We're on the budget end of the price scale, Z690 motherboards are all that's available currently for LGA1700. You make up the price differential on the motherboard alone, then let's start talking about DDR5 (if you want that). AMD will only drop prices when the Intel offering is so compelling people stop buying AMD. They're both corporations with a duty to their shareholders. Historically speaking AMD is the less evil and anti-competitive of the two though, so many (myself included) feel they get some points in their favour for that.
Posted on Reply
#24
Why_Me
Nephilim666Have any of those saying the Intel platform is much better value actually priced up a system featuring them?
We're on the budget end of the price scale, Z690 motherboards are all that's available currently for LGA1700. You make up the price differential on the motherboard alone, then let's start talking about DDR5 (if you want that). AMD will only drop prices when the Intel offering is so compelling people stop buying AMD. They're both corporations with a duty to their shareholders. Historically speaking AMD is the less evil and anti-competitive of the two though, so many (myself included) feel they get some points in their favour for that.
Who's being forced to purchase an LGA 1700 DDR5 platform when LGA 1700 DDR4 is available?
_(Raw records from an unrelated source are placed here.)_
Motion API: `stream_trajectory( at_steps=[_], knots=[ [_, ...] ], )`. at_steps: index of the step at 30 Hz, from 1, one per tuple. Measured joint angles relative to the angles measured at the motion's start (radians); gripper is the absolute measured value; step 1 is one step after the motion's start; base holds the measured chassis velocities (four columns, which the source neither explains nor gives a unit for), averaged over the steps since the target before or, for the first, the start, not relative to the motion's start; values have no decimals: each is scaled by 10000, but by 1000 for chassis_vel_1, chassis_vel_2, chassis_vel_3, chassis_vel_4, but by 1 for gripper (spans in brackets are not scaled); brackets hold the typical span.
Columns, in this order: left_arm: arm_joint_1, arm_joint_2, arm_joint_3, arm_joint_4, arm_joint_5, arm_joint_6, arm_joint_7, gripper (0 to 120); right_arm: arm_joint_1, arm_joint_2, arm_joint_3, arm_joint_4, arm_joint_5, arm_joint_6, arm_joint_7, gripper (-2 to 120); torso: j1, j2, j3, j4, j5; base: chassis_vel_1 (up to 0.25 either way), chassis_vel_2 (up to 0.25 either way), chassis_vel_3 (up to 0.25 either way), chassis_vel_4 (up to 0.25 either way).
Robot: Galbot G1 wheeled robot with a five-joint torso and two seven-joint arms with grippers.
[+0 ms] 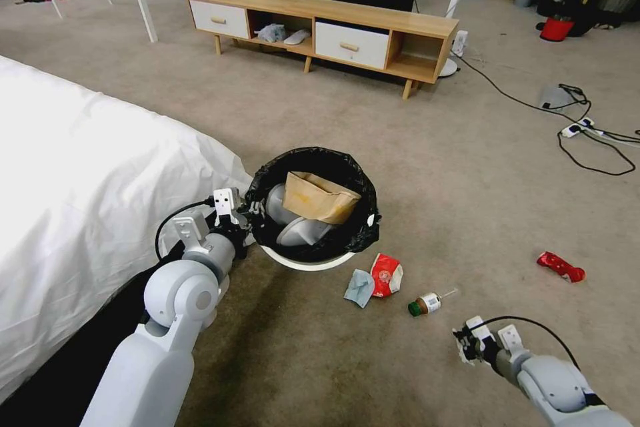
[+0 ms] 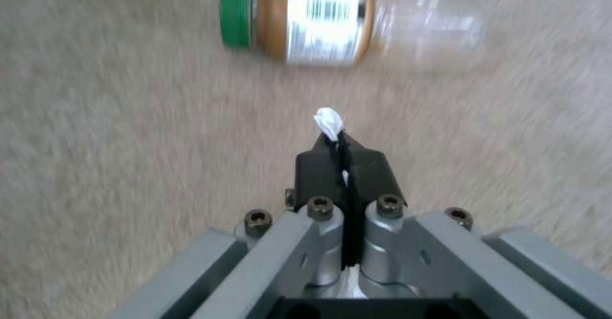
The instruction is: Pick up the trash bin and place the garbage on the floor into it.
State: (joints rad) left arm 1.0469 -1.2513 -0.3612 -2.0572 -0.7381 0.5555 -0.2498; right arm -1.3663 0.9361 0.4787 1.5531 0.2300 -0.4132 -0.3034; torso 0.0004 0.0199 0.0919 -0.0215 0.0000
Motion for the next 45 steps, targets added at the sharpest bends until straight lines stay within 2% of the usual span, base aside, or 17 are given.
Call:
stream_trajectory(
  at_steps=[13,20,29,31,32,34,37,40,41,42,45],
  knots=[
    [163,40,-19,-32,-33,-1,-42,2,117,48,711,902,186,180,21,0,0,0,0,1,0,0,0,0,0],
    [244,97,-2,-81,-201,63,-154,2,474,203,1165,1367,503,486,354,0,0,0,0,1,0,0,0,0,0],
    [452,262,-12,-168,-342,127,-223,2,949,235,1713,2252,1258,1274,714,0,0,0,0,1,-1,0,0,0,0],
    [479,254,64,-132,-346,142,-231,2,1088,256,1663,2512,1483,1981,977,0,0,0,-1,1,-1,0,0,0,0],
    [479,254,64,-132,-346,142,-231,2,1088,256,1663,2512,1483,1981,977,0,0,0,-1,1,-1,0,0,0,0],
    [522,229,174,-93,-350,177,-255,2,1138,252,1606,2771,1549,2813,896,0,0,0,-1,1,-1,0,0,0,0],
    [545,227,198,-89,-350,182,-262,2,1138,248,1599,2828,1558,3036,840,0,0,0,-1,0,-1,0,0,0,0],
    [706,235,318,-88,-356,220,-281,2,1133,235,1576,3055,1621,4183,407,0,0,0,0,1,-1,0,0,0,0],
    [778,248,418,-88,-423,290,-329,2,1125,193,1544,3272,1855,4987,-28,0,0,0,-1,1,0,0,0,0,0],
    [778,248,418,-88,-423,290,-329,2,1125,193,1544,3272,1855,4987,-28,0,0,0,-1,1,0,0,0,0,0],
    [735,360,583,-67,-683,471,-458,2,1081,-52,1433,3717,2431,5704,-791,0,0,0,0,1,0,0,0,0,0]
  ],
)
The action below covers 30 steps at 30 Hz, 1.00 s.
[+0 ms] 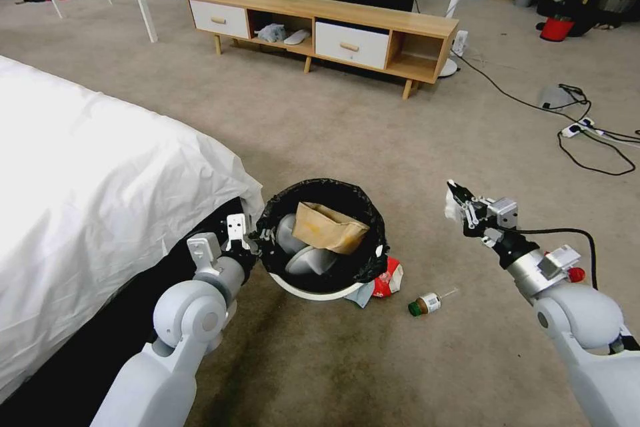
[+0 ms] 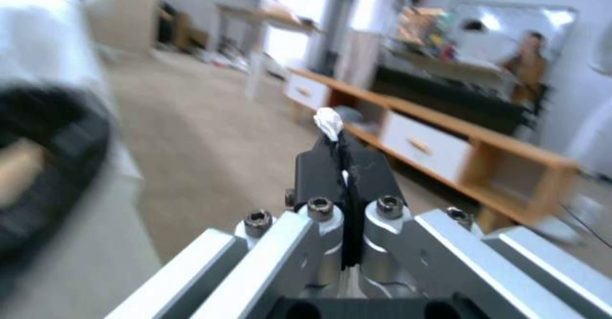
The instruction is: Pick up the trash bin and place the garbage on the floor into it.
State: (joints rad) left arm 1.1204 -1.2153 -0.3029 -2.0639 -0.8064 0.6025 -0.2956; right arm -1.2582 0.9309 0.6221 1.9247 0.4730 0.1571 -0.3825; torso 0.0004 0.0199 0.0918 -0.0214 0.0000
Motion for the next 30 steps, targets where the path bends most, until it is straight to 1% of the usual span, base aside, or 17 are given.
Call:
stream_trajectory(
  at_steps=[7,9,10,13,17,19,20,22,23,25,26,27,29,30],
  knots=[
    [-134,49,166,161,-140,66,-76,2,20,-449,-167,481,408,338,-679,0,0,0,0,1,0,0,0,0,0],
    [-249,31,339,275,-193,85,-77,2,44,-788,-301,853,751,347,-972,0,0,0,0,-2,-1,0,0,0,0],
    [-249,31,339,275,-193,85,-77,2,44,-788,-301,853,751,347,-972,0,0,0,0,-2,-1,0,0,0,0],
    [-445,0,565,478,-278,101,-92,2,83,-1248,-495,1056,1069,421,-1241,0,0,0,1,0,1,0,0,0,0],
    [-594,-22,744,599,-445,152,-153,2,93,-1469,-573,1082,1180,533,-1430,0,0,0,1,0,0,0,0,0,0],
    [-844,-30,1074,773,-606,200,-236,2,90,-1674,-668,1126,1331,644,-1629,0,0,0,1,-1,1,0,0,0,0],
    [-844,-30,1074,773,-606,200,-236,2,90,-1674,-668,1126,1331,644,-1629,0,0,0,1,-1,1,0,0,0,0],
    [-1084,-68,1350,895,-816,253,-359,2,86,-1763,-709,1160,1393,714,-1792,0,0,0,1,0,1,0,0,0,0],
    [-1084,-68,1350,895,-816,253,-359,2,86,-1763,-709,1160,1393,714,-1792,0,0,0,1,0,1,0,0,0,0],
    [-1369,-78,1676,1015,-985,278,-433,2,76,-1890,-709,1211,1436,781,-2008,0,0,0,2,-1,2,0,0,0,0],
    [-1369,-78,1676,1015,-985,278,-433,2,76,-1890,-709,1211,1436,781,-2008,0,0,0,2,-1,2,0,0,0,0],
    [-1536,-67,1841,1110,-1114,289,-474,2,75,-1959,-696,1234,1458,798,-2173,0,0,0,1,0,1,0,0,0,0],
    [-1623,-56,1916,1164,-1168,294,-488,2,78,-1983,-689,1241,1459,802,-2246,0,0,0,1,0,0,0,0,0,0],
    [-1823,-28,2077,1316,-1253,304,-496,2,87,-2025,-682,1256,1460,817,-2369,0,0,0,1,0,1,0,0,0,0]
  ],
)
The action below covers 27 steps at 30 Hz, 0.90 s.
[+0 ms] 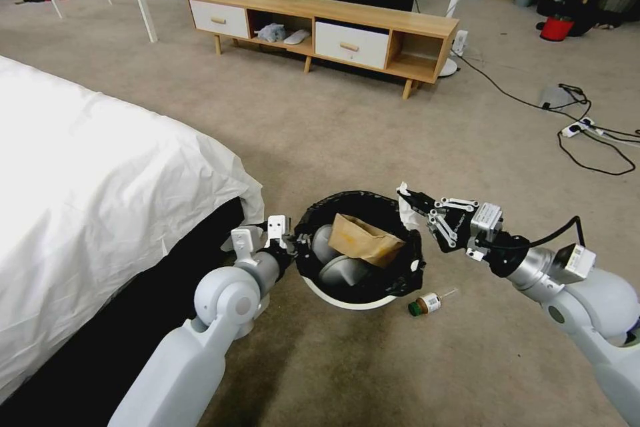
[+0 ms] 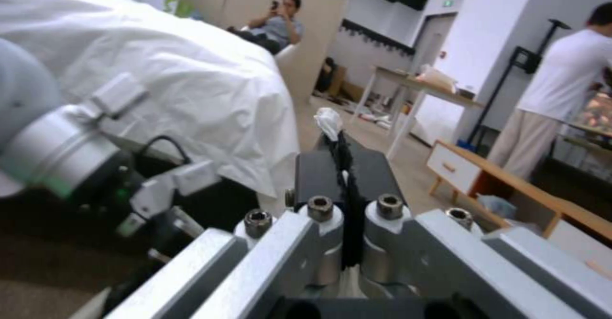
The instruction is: Pick up the trash bin and place the garbage on the floor into it.
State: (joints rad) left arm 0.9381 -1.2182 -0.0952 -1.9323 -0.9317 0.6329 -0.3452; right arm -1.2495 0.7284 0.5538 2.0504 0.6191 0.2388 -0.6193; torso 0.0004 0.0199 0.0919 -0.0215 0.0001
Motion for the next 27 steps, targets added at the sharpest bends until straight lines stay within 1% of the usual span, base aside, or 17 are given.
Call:
stream_trajectory(
  at_steps=[1,2,3,5,7,9,10,13,15,20,26,27],
  knots=[
    [-201,15,150,181,-26,3,36,2,3,-11,-4,2,0,8,-49,0,0,0,1,0,0,0,0,0,0],
    [-201,15,150,181,-26,3,36,2,3,-11,-4,2,0,8,-49,0,0,0,1,0,0,0,0,0,0],
    [-396,14,306,356,-52,6,69,2,5,-12,-7,-1,-1,8,-123,0,0,0,1,0,0,0,0,0,0],
    [-486,11,379,430,-66,8,74,2,7,-10,-6,-18,-8,4,-166,0,0,0,1,1,0,0,0,0,0],
    [-855,-68,719,725,-145,11,85,2,17,5,13,-184,-77,-6,-341,0,0,0,1,0,1,0,0,0,0],
    [-912,-94,780,775,-155,11,86,2,17,6,21,-207,-81,-6,-365,0,0,0,1,-1,1,0,0,0,0],
    [-1111,-212,985,950,-165,12,86,2,-1,19,50,-265,-88,-7,-412,0,0,0,1,-1,0,0,0,0,0],
    [-1179,-268,1047,1017,-165,12,84,2,-17,36,60,-282,-89,-7,-418,0,0,0,0,-2,0,0,0,0,0],
    [-1338,-446,1181,1106,-172,12,76,2,-128,99,93,-356,-118,-5,-419,0,0,0,0,-1,0,0,0,0,0],
    [-1373,-458,1198,1111,-174,12,74,2,-217,138,100,-421,-207,33,-341,0,0,0,0,0,0,0,0,0,0],
    [-1285,-420,1149,1095,-156,-1,86,2,-120,197,21,-565,-227,45,-258,1,0,0,0,2,0,0,0,0,0],
    [-1258,-425,1122,1092,-140,-7,95,2,-70,202,5,-620,-231,45,-240,7,0,0,0,2,0,0,0,0,0]
  ],
)
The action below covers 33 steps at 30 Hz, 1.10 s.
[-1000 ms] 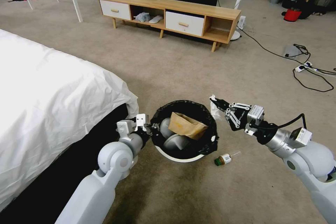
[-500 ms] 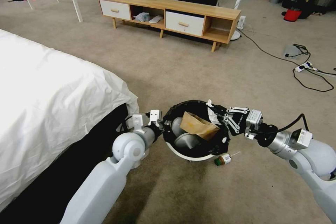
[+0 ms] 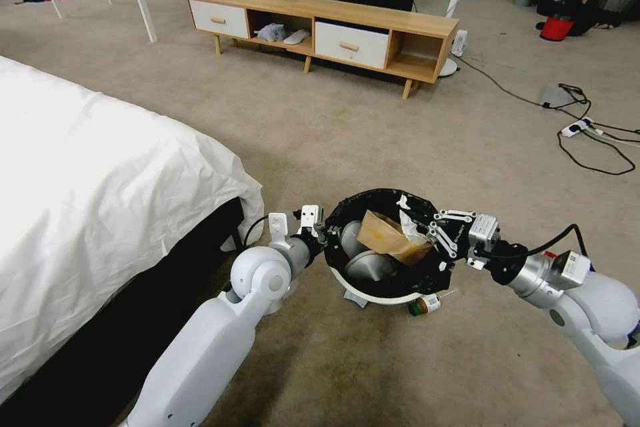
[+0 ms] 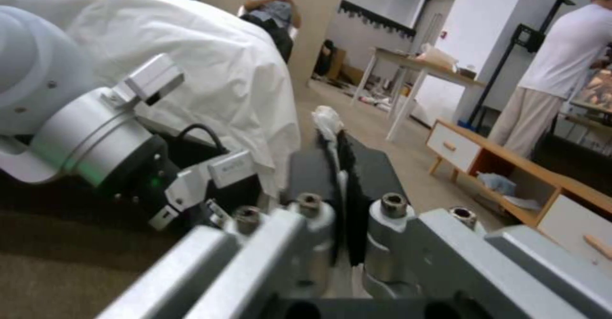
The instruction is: Pick up the trash bin and place the garbage on the floor into it.
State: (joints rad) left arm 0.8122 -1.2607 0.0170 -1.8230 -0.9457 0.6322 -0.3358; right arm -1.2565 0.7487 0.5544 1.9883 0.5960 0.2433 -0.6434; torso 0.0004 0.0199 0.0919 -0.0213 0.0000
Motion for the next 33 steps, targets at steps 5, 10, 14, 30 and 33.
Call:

While we're at it what does AMD have to offer that competes with a 12100/12300 paired with an H610 board.

www.techpowerup.com/290116/intel-65-w-alder-lake-s-pricing-confirmed
Posted on Reply
#25
ratirt
5600x is around the same price as 12600K and that is the processor AMD's product is competing with. 12400 is not released yet and people are saying how AMD screwed up. I don't understand that and that is not the product it competes with putting gaming, as one and only valid metric for a processor. Not to mention, Intel boards are quite short in supply and DDR5 mem so expensive. It just doesn't add up to some people to go Intel at this point.
In terms of gaming. If you play 1440p, the difference between AMD and Intel is barely there across the board.